I recently posted a poll to Twitter asking people what they most wanted to know about my OCD: The fear of contamination, checking things, health anxiety or obsessions of guilt.
I started writing a post about all, but it turns out people are most interest in the latter; guilt. And so, I thought I’d write a whole post about it.
Believe it or not, guilt is a big part of OCD. I know, it was news to me at first, too.
In an article on BeyondOCD, it explained that doubt and guilt are two of OCD’s main features.
It reads: ‘While it is not understood why this is so, these are considered hallmarks of the disorder. Unless you understand these, you cannot understand OCD.’
The author adds: ‘In the 19th century, OCD was known as the “doubting disease.” OCD can make a sufferer doubt even the most basic things about themselves, others, or the world they live in.
‘Doubt is one of OCDs more maddening qualities.
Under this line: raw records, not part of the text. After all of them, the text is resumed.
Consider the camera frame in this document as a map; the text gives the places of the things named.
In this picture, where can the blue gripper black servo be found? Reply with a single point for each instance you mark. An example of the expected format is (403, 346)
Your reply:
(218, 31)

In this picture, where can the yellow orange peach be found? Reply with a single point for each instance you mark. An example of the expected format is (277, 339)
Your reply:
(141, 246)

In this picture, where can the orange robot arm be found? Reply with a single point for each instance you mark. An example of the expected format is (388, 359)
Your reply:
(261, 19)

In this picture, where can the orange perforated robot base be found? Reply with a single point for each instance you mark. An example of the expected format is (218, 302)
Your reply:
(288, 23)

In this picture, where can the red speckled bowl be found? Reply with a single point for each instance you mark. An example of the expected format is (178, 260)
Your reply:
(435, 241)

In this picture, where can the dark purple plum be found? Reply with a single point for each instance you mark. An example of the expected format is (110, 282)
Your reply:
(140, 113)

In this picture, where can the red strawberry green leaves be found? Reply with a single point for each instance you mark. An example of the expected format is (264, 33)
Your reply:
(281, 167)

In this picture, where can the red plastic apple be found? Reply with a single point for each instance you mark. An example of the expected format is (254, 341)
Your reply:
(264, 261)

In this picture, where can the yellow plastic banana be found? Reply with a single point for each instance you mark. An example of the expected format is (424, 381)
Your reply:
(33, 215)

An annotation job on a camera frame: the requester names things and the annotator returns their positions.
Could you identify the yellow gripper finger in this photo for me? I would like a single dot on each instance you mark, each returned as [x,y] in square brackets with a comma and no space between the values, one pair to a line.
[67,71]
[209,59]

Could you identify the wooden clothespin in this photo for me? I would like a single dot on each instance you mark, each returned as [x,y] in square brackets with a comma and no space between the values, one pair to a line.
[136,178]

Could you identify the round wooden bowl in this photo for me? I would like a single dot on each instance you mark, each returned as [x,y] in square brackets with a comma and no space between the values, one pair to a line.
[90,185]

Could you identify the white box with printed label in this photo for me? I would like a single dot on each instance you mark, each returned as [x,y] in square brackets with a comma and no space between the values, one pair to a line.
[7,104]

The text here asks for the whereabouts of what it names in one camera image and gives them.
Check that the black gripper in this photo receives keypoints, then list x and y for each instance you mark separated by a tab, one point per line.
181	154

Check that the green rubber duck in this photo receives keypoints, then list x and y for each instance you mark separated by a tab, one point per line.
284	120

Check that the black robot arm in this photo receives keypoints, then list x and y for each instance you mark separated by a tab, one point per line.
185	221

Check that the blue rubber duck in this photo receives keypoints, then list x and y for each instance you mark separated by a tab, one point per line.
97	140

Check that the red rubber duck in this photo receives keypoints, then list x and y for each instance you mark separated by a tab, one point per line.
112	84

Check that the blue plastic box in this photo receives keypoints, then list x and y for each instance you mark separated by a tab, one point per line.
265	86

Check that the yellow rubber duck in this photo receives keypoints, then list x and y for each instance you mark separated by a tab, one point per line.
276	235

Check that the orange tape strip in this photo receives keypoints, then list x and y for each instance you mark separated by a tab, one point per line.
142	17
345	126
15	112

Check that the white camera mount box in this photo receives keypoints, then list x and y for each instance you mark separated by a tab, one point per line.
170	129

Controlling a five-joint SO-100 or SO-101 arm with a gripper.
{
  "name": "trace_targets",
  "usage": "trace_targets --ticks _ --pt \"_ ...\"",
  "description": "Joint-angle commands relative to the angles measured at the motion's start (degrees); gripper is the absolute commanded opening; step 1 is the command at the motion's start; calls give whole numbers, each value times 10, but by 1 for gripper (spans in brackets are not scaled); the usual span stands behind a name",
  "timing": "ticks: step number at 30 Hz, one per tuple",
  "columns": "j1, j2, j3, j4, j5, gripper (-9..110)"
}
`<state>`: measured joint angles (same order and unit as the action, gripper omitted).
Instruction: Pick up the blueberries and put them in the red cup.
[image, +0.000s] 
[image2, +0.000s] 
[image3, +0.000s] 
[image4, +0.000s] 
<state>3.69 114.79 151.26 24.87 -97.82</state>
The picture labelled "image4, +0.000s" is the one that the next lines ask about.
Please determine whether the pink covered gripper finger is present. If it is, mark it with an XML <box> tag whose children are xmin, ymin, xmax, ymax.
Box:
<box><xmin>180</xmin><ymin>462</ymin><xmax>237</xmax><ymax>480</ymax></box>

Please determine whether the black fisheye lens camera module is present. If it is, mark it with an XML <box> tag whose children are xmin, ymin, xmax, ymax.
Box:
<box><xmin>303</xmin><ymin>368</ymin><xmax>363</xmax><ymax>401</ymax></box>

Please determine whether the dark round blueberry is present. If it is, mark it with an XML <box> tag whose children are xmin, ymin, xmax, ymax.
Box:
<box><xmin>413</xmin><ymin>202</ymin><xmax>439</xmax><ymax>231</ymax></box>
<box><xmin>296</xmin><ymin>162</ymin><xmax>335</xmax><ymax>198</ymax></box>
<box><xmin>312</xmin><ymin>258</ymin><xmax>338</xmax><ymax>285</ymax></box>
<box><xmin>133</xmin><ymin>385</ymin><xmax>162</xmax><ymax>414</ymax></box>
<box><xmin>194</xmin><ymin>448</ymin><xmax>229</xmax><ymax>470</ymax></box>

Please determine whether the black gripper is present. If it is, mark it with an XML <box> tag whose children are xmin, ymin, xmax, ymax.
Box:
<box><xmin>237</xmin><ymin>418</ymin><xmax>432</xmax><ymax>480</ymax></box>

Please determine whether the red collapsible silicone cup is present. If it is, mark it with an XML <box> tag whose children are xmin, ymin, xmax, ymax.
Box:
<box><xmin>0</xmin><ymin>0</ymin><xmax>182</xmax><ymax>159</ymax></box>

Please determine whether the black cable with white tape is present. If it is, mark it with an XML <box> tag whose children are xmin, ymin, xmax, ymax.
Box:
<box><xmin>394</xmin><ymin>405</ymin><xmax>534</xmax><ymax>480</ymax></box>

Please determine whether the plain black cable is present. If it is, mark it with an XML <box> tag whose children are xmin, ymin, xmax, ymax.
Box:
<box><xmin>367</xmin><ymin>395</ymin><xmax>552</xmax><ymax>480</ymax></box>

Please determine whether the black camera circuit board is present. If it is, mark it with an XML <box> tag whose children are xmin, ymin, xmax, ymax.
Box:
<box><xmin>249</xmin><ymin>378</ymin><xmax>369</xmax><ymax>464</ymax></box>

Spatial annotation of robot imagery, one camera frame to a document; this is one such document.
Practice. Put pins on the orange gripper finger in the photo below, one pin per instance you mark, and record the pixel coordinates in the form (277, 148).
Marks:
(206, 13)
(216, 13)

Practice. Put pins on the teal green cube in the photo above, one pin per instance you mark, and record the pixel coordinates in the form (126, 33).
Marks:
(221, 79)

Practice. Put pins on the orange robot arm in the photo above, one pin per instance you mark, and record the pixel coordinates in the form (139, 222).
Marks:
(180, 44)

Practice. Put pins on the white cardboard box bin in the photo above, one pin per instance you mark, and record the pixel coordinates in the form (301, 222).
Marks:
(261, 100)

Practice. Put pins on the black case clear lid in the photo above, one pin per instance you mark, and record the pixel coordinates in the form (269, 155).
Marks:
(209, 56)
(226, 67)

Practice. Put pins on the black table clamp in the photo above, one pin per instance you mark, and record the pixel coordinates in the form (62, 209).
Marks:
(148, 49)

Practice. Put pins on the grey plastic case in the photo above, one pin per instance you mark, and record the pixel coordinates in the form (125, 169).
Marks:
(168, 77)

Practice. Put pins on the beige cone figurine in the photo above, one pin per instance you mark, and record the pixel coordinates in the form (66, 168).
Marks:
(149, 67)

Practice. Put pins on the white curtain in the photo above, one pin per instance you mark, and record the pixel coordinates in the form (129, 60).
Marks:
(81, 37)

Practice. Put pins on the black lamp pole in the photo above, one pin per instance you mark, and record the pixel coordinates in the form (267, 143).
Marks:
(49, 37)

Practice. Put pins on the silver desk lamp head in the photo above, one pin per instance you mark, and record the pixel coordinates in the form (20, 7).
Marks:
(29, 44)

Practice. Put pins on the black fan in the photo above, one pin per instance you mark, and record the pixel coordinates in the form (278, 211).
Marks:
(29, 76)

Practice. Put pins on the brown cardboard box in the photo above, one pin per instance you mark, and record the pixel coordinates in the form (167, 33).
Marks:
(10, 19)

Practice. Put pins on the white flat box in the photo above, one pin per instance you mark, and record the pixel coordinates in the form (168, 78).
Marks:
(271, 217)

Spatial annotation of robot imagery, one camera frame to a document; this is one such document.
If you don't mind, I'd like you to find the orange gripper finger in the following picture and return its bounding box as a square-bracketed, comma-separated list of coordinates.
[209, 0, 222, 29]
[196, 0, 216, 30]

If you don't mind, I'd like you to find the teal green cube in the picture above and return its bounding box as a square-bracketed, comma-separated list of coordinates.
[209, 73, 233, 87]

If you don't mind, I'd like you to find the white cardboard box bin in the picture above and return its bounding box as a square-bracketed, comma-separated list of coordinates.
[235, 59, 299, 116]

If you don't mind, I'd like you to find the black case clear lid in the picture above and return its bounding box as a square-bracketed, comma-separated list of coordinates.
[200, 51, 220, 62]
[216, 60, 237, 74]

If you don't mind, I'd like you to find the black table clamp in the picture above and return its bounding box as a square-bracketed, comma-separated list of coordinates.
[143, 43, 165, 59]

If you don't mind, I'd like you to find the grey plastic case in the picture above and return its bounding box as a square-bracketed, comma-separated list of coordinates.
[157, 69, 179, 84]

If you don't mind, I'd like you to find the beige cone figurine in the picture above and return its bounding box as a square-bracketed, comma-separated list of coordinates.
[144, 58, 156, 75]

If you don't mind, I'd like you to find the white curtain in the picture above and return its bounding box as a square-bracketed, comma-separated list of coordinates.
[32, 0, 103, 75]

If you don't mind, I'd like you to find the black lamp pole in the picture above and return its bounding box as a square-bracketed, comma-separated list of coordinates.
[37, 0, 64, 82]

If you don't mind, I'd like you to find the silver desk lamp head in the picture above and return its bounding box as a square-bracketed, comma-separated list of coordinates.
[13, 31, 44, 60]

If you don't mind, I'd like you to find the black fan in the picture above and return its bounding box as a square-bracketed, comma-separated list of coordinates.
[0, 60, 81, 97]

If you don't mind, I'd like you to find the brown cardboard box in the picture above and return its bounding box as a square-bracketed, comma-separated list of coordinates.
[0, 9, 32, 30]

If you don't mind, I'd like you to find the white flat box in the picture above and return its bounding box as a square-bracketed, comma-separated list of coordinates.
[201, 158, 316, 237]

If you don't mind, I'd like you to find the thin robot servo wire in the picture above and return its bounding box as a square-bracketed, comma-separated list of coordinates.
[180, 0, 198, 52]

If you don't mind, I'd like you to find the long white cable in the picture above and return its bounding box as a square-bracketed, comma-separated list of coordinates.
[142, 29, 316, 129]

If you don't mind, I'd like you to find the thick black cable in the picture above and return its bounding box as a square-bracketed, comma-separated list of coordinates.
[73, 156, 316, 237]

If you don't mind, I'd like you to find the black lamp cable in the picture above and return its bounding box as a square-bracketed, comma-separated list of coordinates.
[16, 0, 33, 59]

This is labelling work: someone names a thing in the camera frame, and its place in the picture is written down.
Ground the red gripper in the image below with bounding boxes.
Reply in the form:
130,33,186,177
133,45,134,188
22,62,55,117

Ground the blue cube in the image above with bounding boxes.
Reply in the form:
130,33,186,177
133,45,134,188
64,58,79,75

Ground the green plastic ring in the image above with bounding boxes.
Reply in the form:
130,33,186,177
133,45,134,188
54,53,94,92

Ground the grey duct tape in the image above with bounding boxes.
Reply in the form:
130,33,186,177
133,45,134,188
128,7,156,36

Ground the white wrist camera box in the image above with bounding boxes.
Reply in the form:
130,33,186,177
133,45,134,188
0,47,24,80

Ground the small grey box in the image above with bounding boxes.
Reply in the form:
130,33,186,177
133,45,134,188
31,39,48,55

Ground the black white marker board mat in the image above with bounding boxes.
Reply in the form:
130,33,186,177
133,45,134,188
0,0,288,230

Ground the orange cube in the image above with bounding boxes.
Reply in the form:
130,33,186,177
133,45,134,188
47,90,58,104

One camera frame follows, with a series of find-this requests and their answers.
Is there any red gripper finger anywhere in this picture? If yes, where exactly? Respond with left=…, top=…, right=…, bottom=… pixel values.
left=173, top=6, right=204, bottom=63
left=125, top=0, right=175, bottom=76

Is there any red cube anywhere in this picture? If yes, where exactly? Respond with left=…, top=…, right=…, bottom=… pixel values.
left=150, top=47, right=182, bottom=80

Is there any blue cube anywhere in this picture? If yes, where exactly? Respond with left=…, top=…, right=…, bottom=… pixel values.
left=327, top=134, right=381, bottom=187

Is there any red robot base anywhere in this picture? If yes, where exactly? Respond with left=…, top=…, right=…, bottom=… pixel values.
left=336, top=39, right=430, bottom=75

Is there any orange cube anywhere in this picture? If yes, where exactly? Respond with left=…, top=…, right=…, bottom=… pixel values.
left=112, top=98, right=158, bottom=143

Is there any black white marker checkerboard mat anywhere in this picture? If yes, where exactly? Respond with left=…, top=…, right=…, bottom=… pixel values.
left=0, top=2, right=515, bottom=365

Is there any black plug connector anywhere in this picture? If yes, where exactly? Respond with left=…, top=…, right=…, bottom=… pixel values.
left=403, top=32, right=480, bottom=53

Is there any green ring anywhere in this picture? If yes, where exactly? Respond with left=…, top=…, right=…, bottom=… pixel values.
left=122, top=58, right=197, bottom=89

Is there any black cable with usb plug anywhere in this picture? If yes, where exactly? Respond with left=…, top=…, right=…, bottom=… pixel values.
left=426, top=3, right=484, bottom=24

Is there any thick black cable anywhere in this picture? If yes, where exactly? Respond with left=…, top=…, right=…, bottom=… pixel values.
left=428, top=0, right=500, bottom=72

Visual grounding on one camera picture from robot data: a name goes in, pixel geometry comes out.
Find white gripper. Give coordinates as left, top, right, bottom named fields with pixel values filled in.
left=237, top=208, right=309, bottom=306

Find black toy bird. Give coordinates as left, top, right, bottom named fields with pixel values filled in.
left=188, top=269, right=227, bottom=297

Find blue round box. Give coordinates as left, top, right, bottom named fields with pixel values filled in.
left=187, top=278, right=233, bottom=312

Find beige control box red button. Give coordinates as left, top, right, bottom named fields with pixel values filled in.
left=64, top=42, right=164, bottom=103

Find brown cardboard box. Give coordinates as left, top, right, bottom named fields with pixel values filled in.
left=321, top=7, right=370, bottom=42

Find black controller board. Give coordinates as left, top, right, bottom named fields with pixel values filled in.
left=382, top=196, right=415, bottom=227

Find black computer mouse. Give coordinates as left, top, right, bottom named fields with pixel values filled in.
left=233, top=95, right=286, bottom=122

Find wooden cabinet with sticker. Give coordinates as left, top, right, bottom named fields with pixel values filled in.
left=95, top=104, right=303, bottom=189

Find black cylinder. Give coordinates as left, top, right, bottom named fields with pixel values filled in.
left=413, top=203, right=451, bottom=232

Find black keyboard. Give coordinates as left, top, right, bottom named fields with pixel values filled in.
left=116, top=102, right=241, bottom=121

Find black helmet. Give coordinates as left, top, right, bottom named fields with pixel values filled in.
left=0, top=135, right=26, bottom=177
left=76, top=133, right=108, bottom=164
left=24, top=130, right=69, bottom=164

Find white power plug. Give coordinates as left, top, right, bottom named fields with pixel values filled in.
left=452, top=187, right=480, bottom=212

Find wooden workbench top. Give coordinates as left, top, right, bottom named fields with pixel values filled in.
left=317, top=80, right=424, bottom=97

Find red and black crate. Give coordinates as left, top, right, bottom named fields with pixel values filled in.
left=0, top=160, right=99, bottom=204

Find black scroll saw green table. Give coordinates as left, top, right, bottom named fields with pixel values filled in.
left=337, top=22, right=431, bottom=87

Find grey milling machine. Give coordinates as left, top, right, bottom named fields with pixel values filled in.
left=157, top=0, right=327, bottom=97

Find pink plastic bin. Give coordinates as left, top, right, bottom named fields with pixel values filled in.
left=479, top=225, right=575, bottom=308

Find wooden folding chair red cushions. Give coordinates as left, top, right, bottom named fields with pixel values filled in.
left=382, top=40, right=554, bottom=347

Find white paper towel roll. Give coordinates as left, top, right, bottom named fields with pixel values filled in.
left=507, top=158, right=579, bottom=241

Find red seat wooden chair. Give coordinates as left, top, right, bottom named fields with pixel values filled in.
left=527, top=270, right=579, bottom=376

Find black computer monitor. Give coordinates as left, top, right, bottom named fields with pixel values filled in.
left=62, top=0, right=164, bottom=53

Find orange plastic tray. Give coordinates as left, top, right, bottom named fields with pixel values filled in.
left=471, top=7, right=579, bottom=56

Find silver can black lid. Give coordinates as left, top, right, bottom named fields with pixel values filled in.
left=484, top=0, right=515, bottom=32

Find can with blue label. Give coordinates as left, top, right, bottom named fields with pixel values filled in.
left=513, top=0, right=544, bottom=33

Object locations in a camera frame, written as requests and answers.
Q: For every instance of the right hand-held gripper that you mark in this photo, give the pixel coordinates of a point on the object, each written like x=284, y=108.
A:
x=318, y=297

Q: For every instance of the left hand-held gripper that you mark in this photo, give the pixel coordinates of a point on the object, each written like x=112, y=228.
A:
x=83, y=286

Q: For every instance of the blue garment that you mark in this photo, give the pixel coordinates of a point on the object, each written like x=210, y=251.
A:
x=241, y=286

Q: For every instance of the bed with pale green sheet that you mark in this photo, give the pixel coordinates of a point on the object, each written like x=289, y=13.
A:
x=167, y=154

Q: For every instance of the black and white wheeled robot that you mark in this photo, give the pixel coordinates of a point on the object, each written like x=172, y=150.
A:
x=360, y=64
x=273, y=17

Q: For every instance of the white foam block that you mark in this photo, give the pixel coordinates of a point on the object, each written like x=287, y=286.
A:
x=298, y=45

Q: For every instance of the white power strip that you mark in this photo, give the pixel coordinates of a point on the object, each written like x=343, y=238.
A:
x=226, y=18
It can override even the keenest intelligence. It is a doubt that cannot be quenched. It is doubt raised to the highest power.’
Doubt comes in many forms within OCD, often we just don’t realise this. When it comes to OCD, people have their own ‘thing’. Some people wash their hands multiple times, others check the doors and ovens to make sure no harm comes to their home while they’re out. These aren’t just rituals, they’re doubts. Every time we re-check that door, we’re doubting whether it was really locked. Every time we wash our hands again, we’re doubting they were clean enough the first time we washed.
However, doubt doesn’t have to be about a physical thing – and occur emotionally, too. That’s where the guilt comes in.
A big part of OCD is feelings of intense guilt and the need to confess things. I didn’t realise this until recently. I’ve been struggling with guilt and I came across an OCD forum from people living with the same thing. When I put it all in place now, it makes sense.
When I was around seven or eight, I was on a family holiday and I was in a tent with a male family member – who was a year younger than me – playing mums and dads, as you do when you’re little. Half a year later, I broke down to my dad about it. I felt it was wrong. He was a boy, I was a girl, I was only little but I understood at the time that girls fancy boys. I worried whether playing mums and dads had meant there’d been something sexual in it. Of course, there hadn’t been – I was eight, for god’s sake. But that didn’t make it any better.
Even throughout my teenage years – and now – this is a memory that makes me feel uneasy because it’s one that made me feel so dirty at the time. Like I was bad.
The problem is, this is a memory I’d even as a little girl spent time obsessing over. I realise now that this is a symptom of OCD. We forget this because we spell ‘OCD’ out by its letters. We forget that it stands for Obsessive Compulsive Disorder. ‘Obsessive’ being the most prominent word in this case.
Just recently, at age 22, my guilt has been triggered again. I won’t go into it, but something happened a while ago that was completely out of character for me and I’ve spent the last week playing it over and over in my head, thinking about what I’d done and what I could’ve done differently. I’ve played various scenarios over in my head and it’s got so bad that I’ve actually started to convince myself of things I haven’t actually done.
Seriously, I’ve spent the evening crying because my head is telling me I’ve done something that I have absolutely no recollection of. I know in my rational head it’s not real, but my irrational head says otherwise.
In a study by Italian researchers in the journal Clinical Psychology & Psychotherapy, published in September 2016, it suggests that those with OCD may perceive guilt to be more threatening than most people do – leading them to finding it totally intolerable.
Those who feel intolerable guilt get rid of it the only way they know how: by confessing. OCD confessing is like washing your hands twenty times in a row. It’s a short sense of relief each time.
This is something I’ve been trying to control recently. I’ve been confessing and confessing and confessing to things that make me feel guilty. The guilt goes for a little while, before it hits hard once again with yet another thought to feel guilty about.
It’s a vicious cycle, and one that’s predominant in OCD – it starts with an intrusive thought, it’s followed by a ritual and it’s eased with a short sense of relief.
It’s a cycle that’s not easily broken, either.
I wish I had some advice for others going through these overwhelming feelings of guilt. But the only advice I can offer is not mine – it belongs to some wise woman on an OCD forum.
When you have an awful sense of guilt over an uncontrollable thought, ask yourself these questions:
What do you have to feel guilty about?
Is the guilt ‘real’ or is it your anxiety talking? AKA, is this a new sense of guilt that’s come out of nowhere, or have you actually done physical wrong?
Why do you feel guilty?
Assess the guilt. It’s likely you feel guilty because you have OCD and you are giving importance to your intrusive thoughts.
Who benefits from you confessing?
It may seem like a relief to you to get it all out, but it’s only temporary. Is confessing going to help you, or the person you’re confessing to, long-term?
Remember, you have OCD. OCD does crazy things, and the only way we can control it is learning to cope. Coping with guilt is hard, but it can be done. At least, that’s what I’ve heard – and what I’m hoping.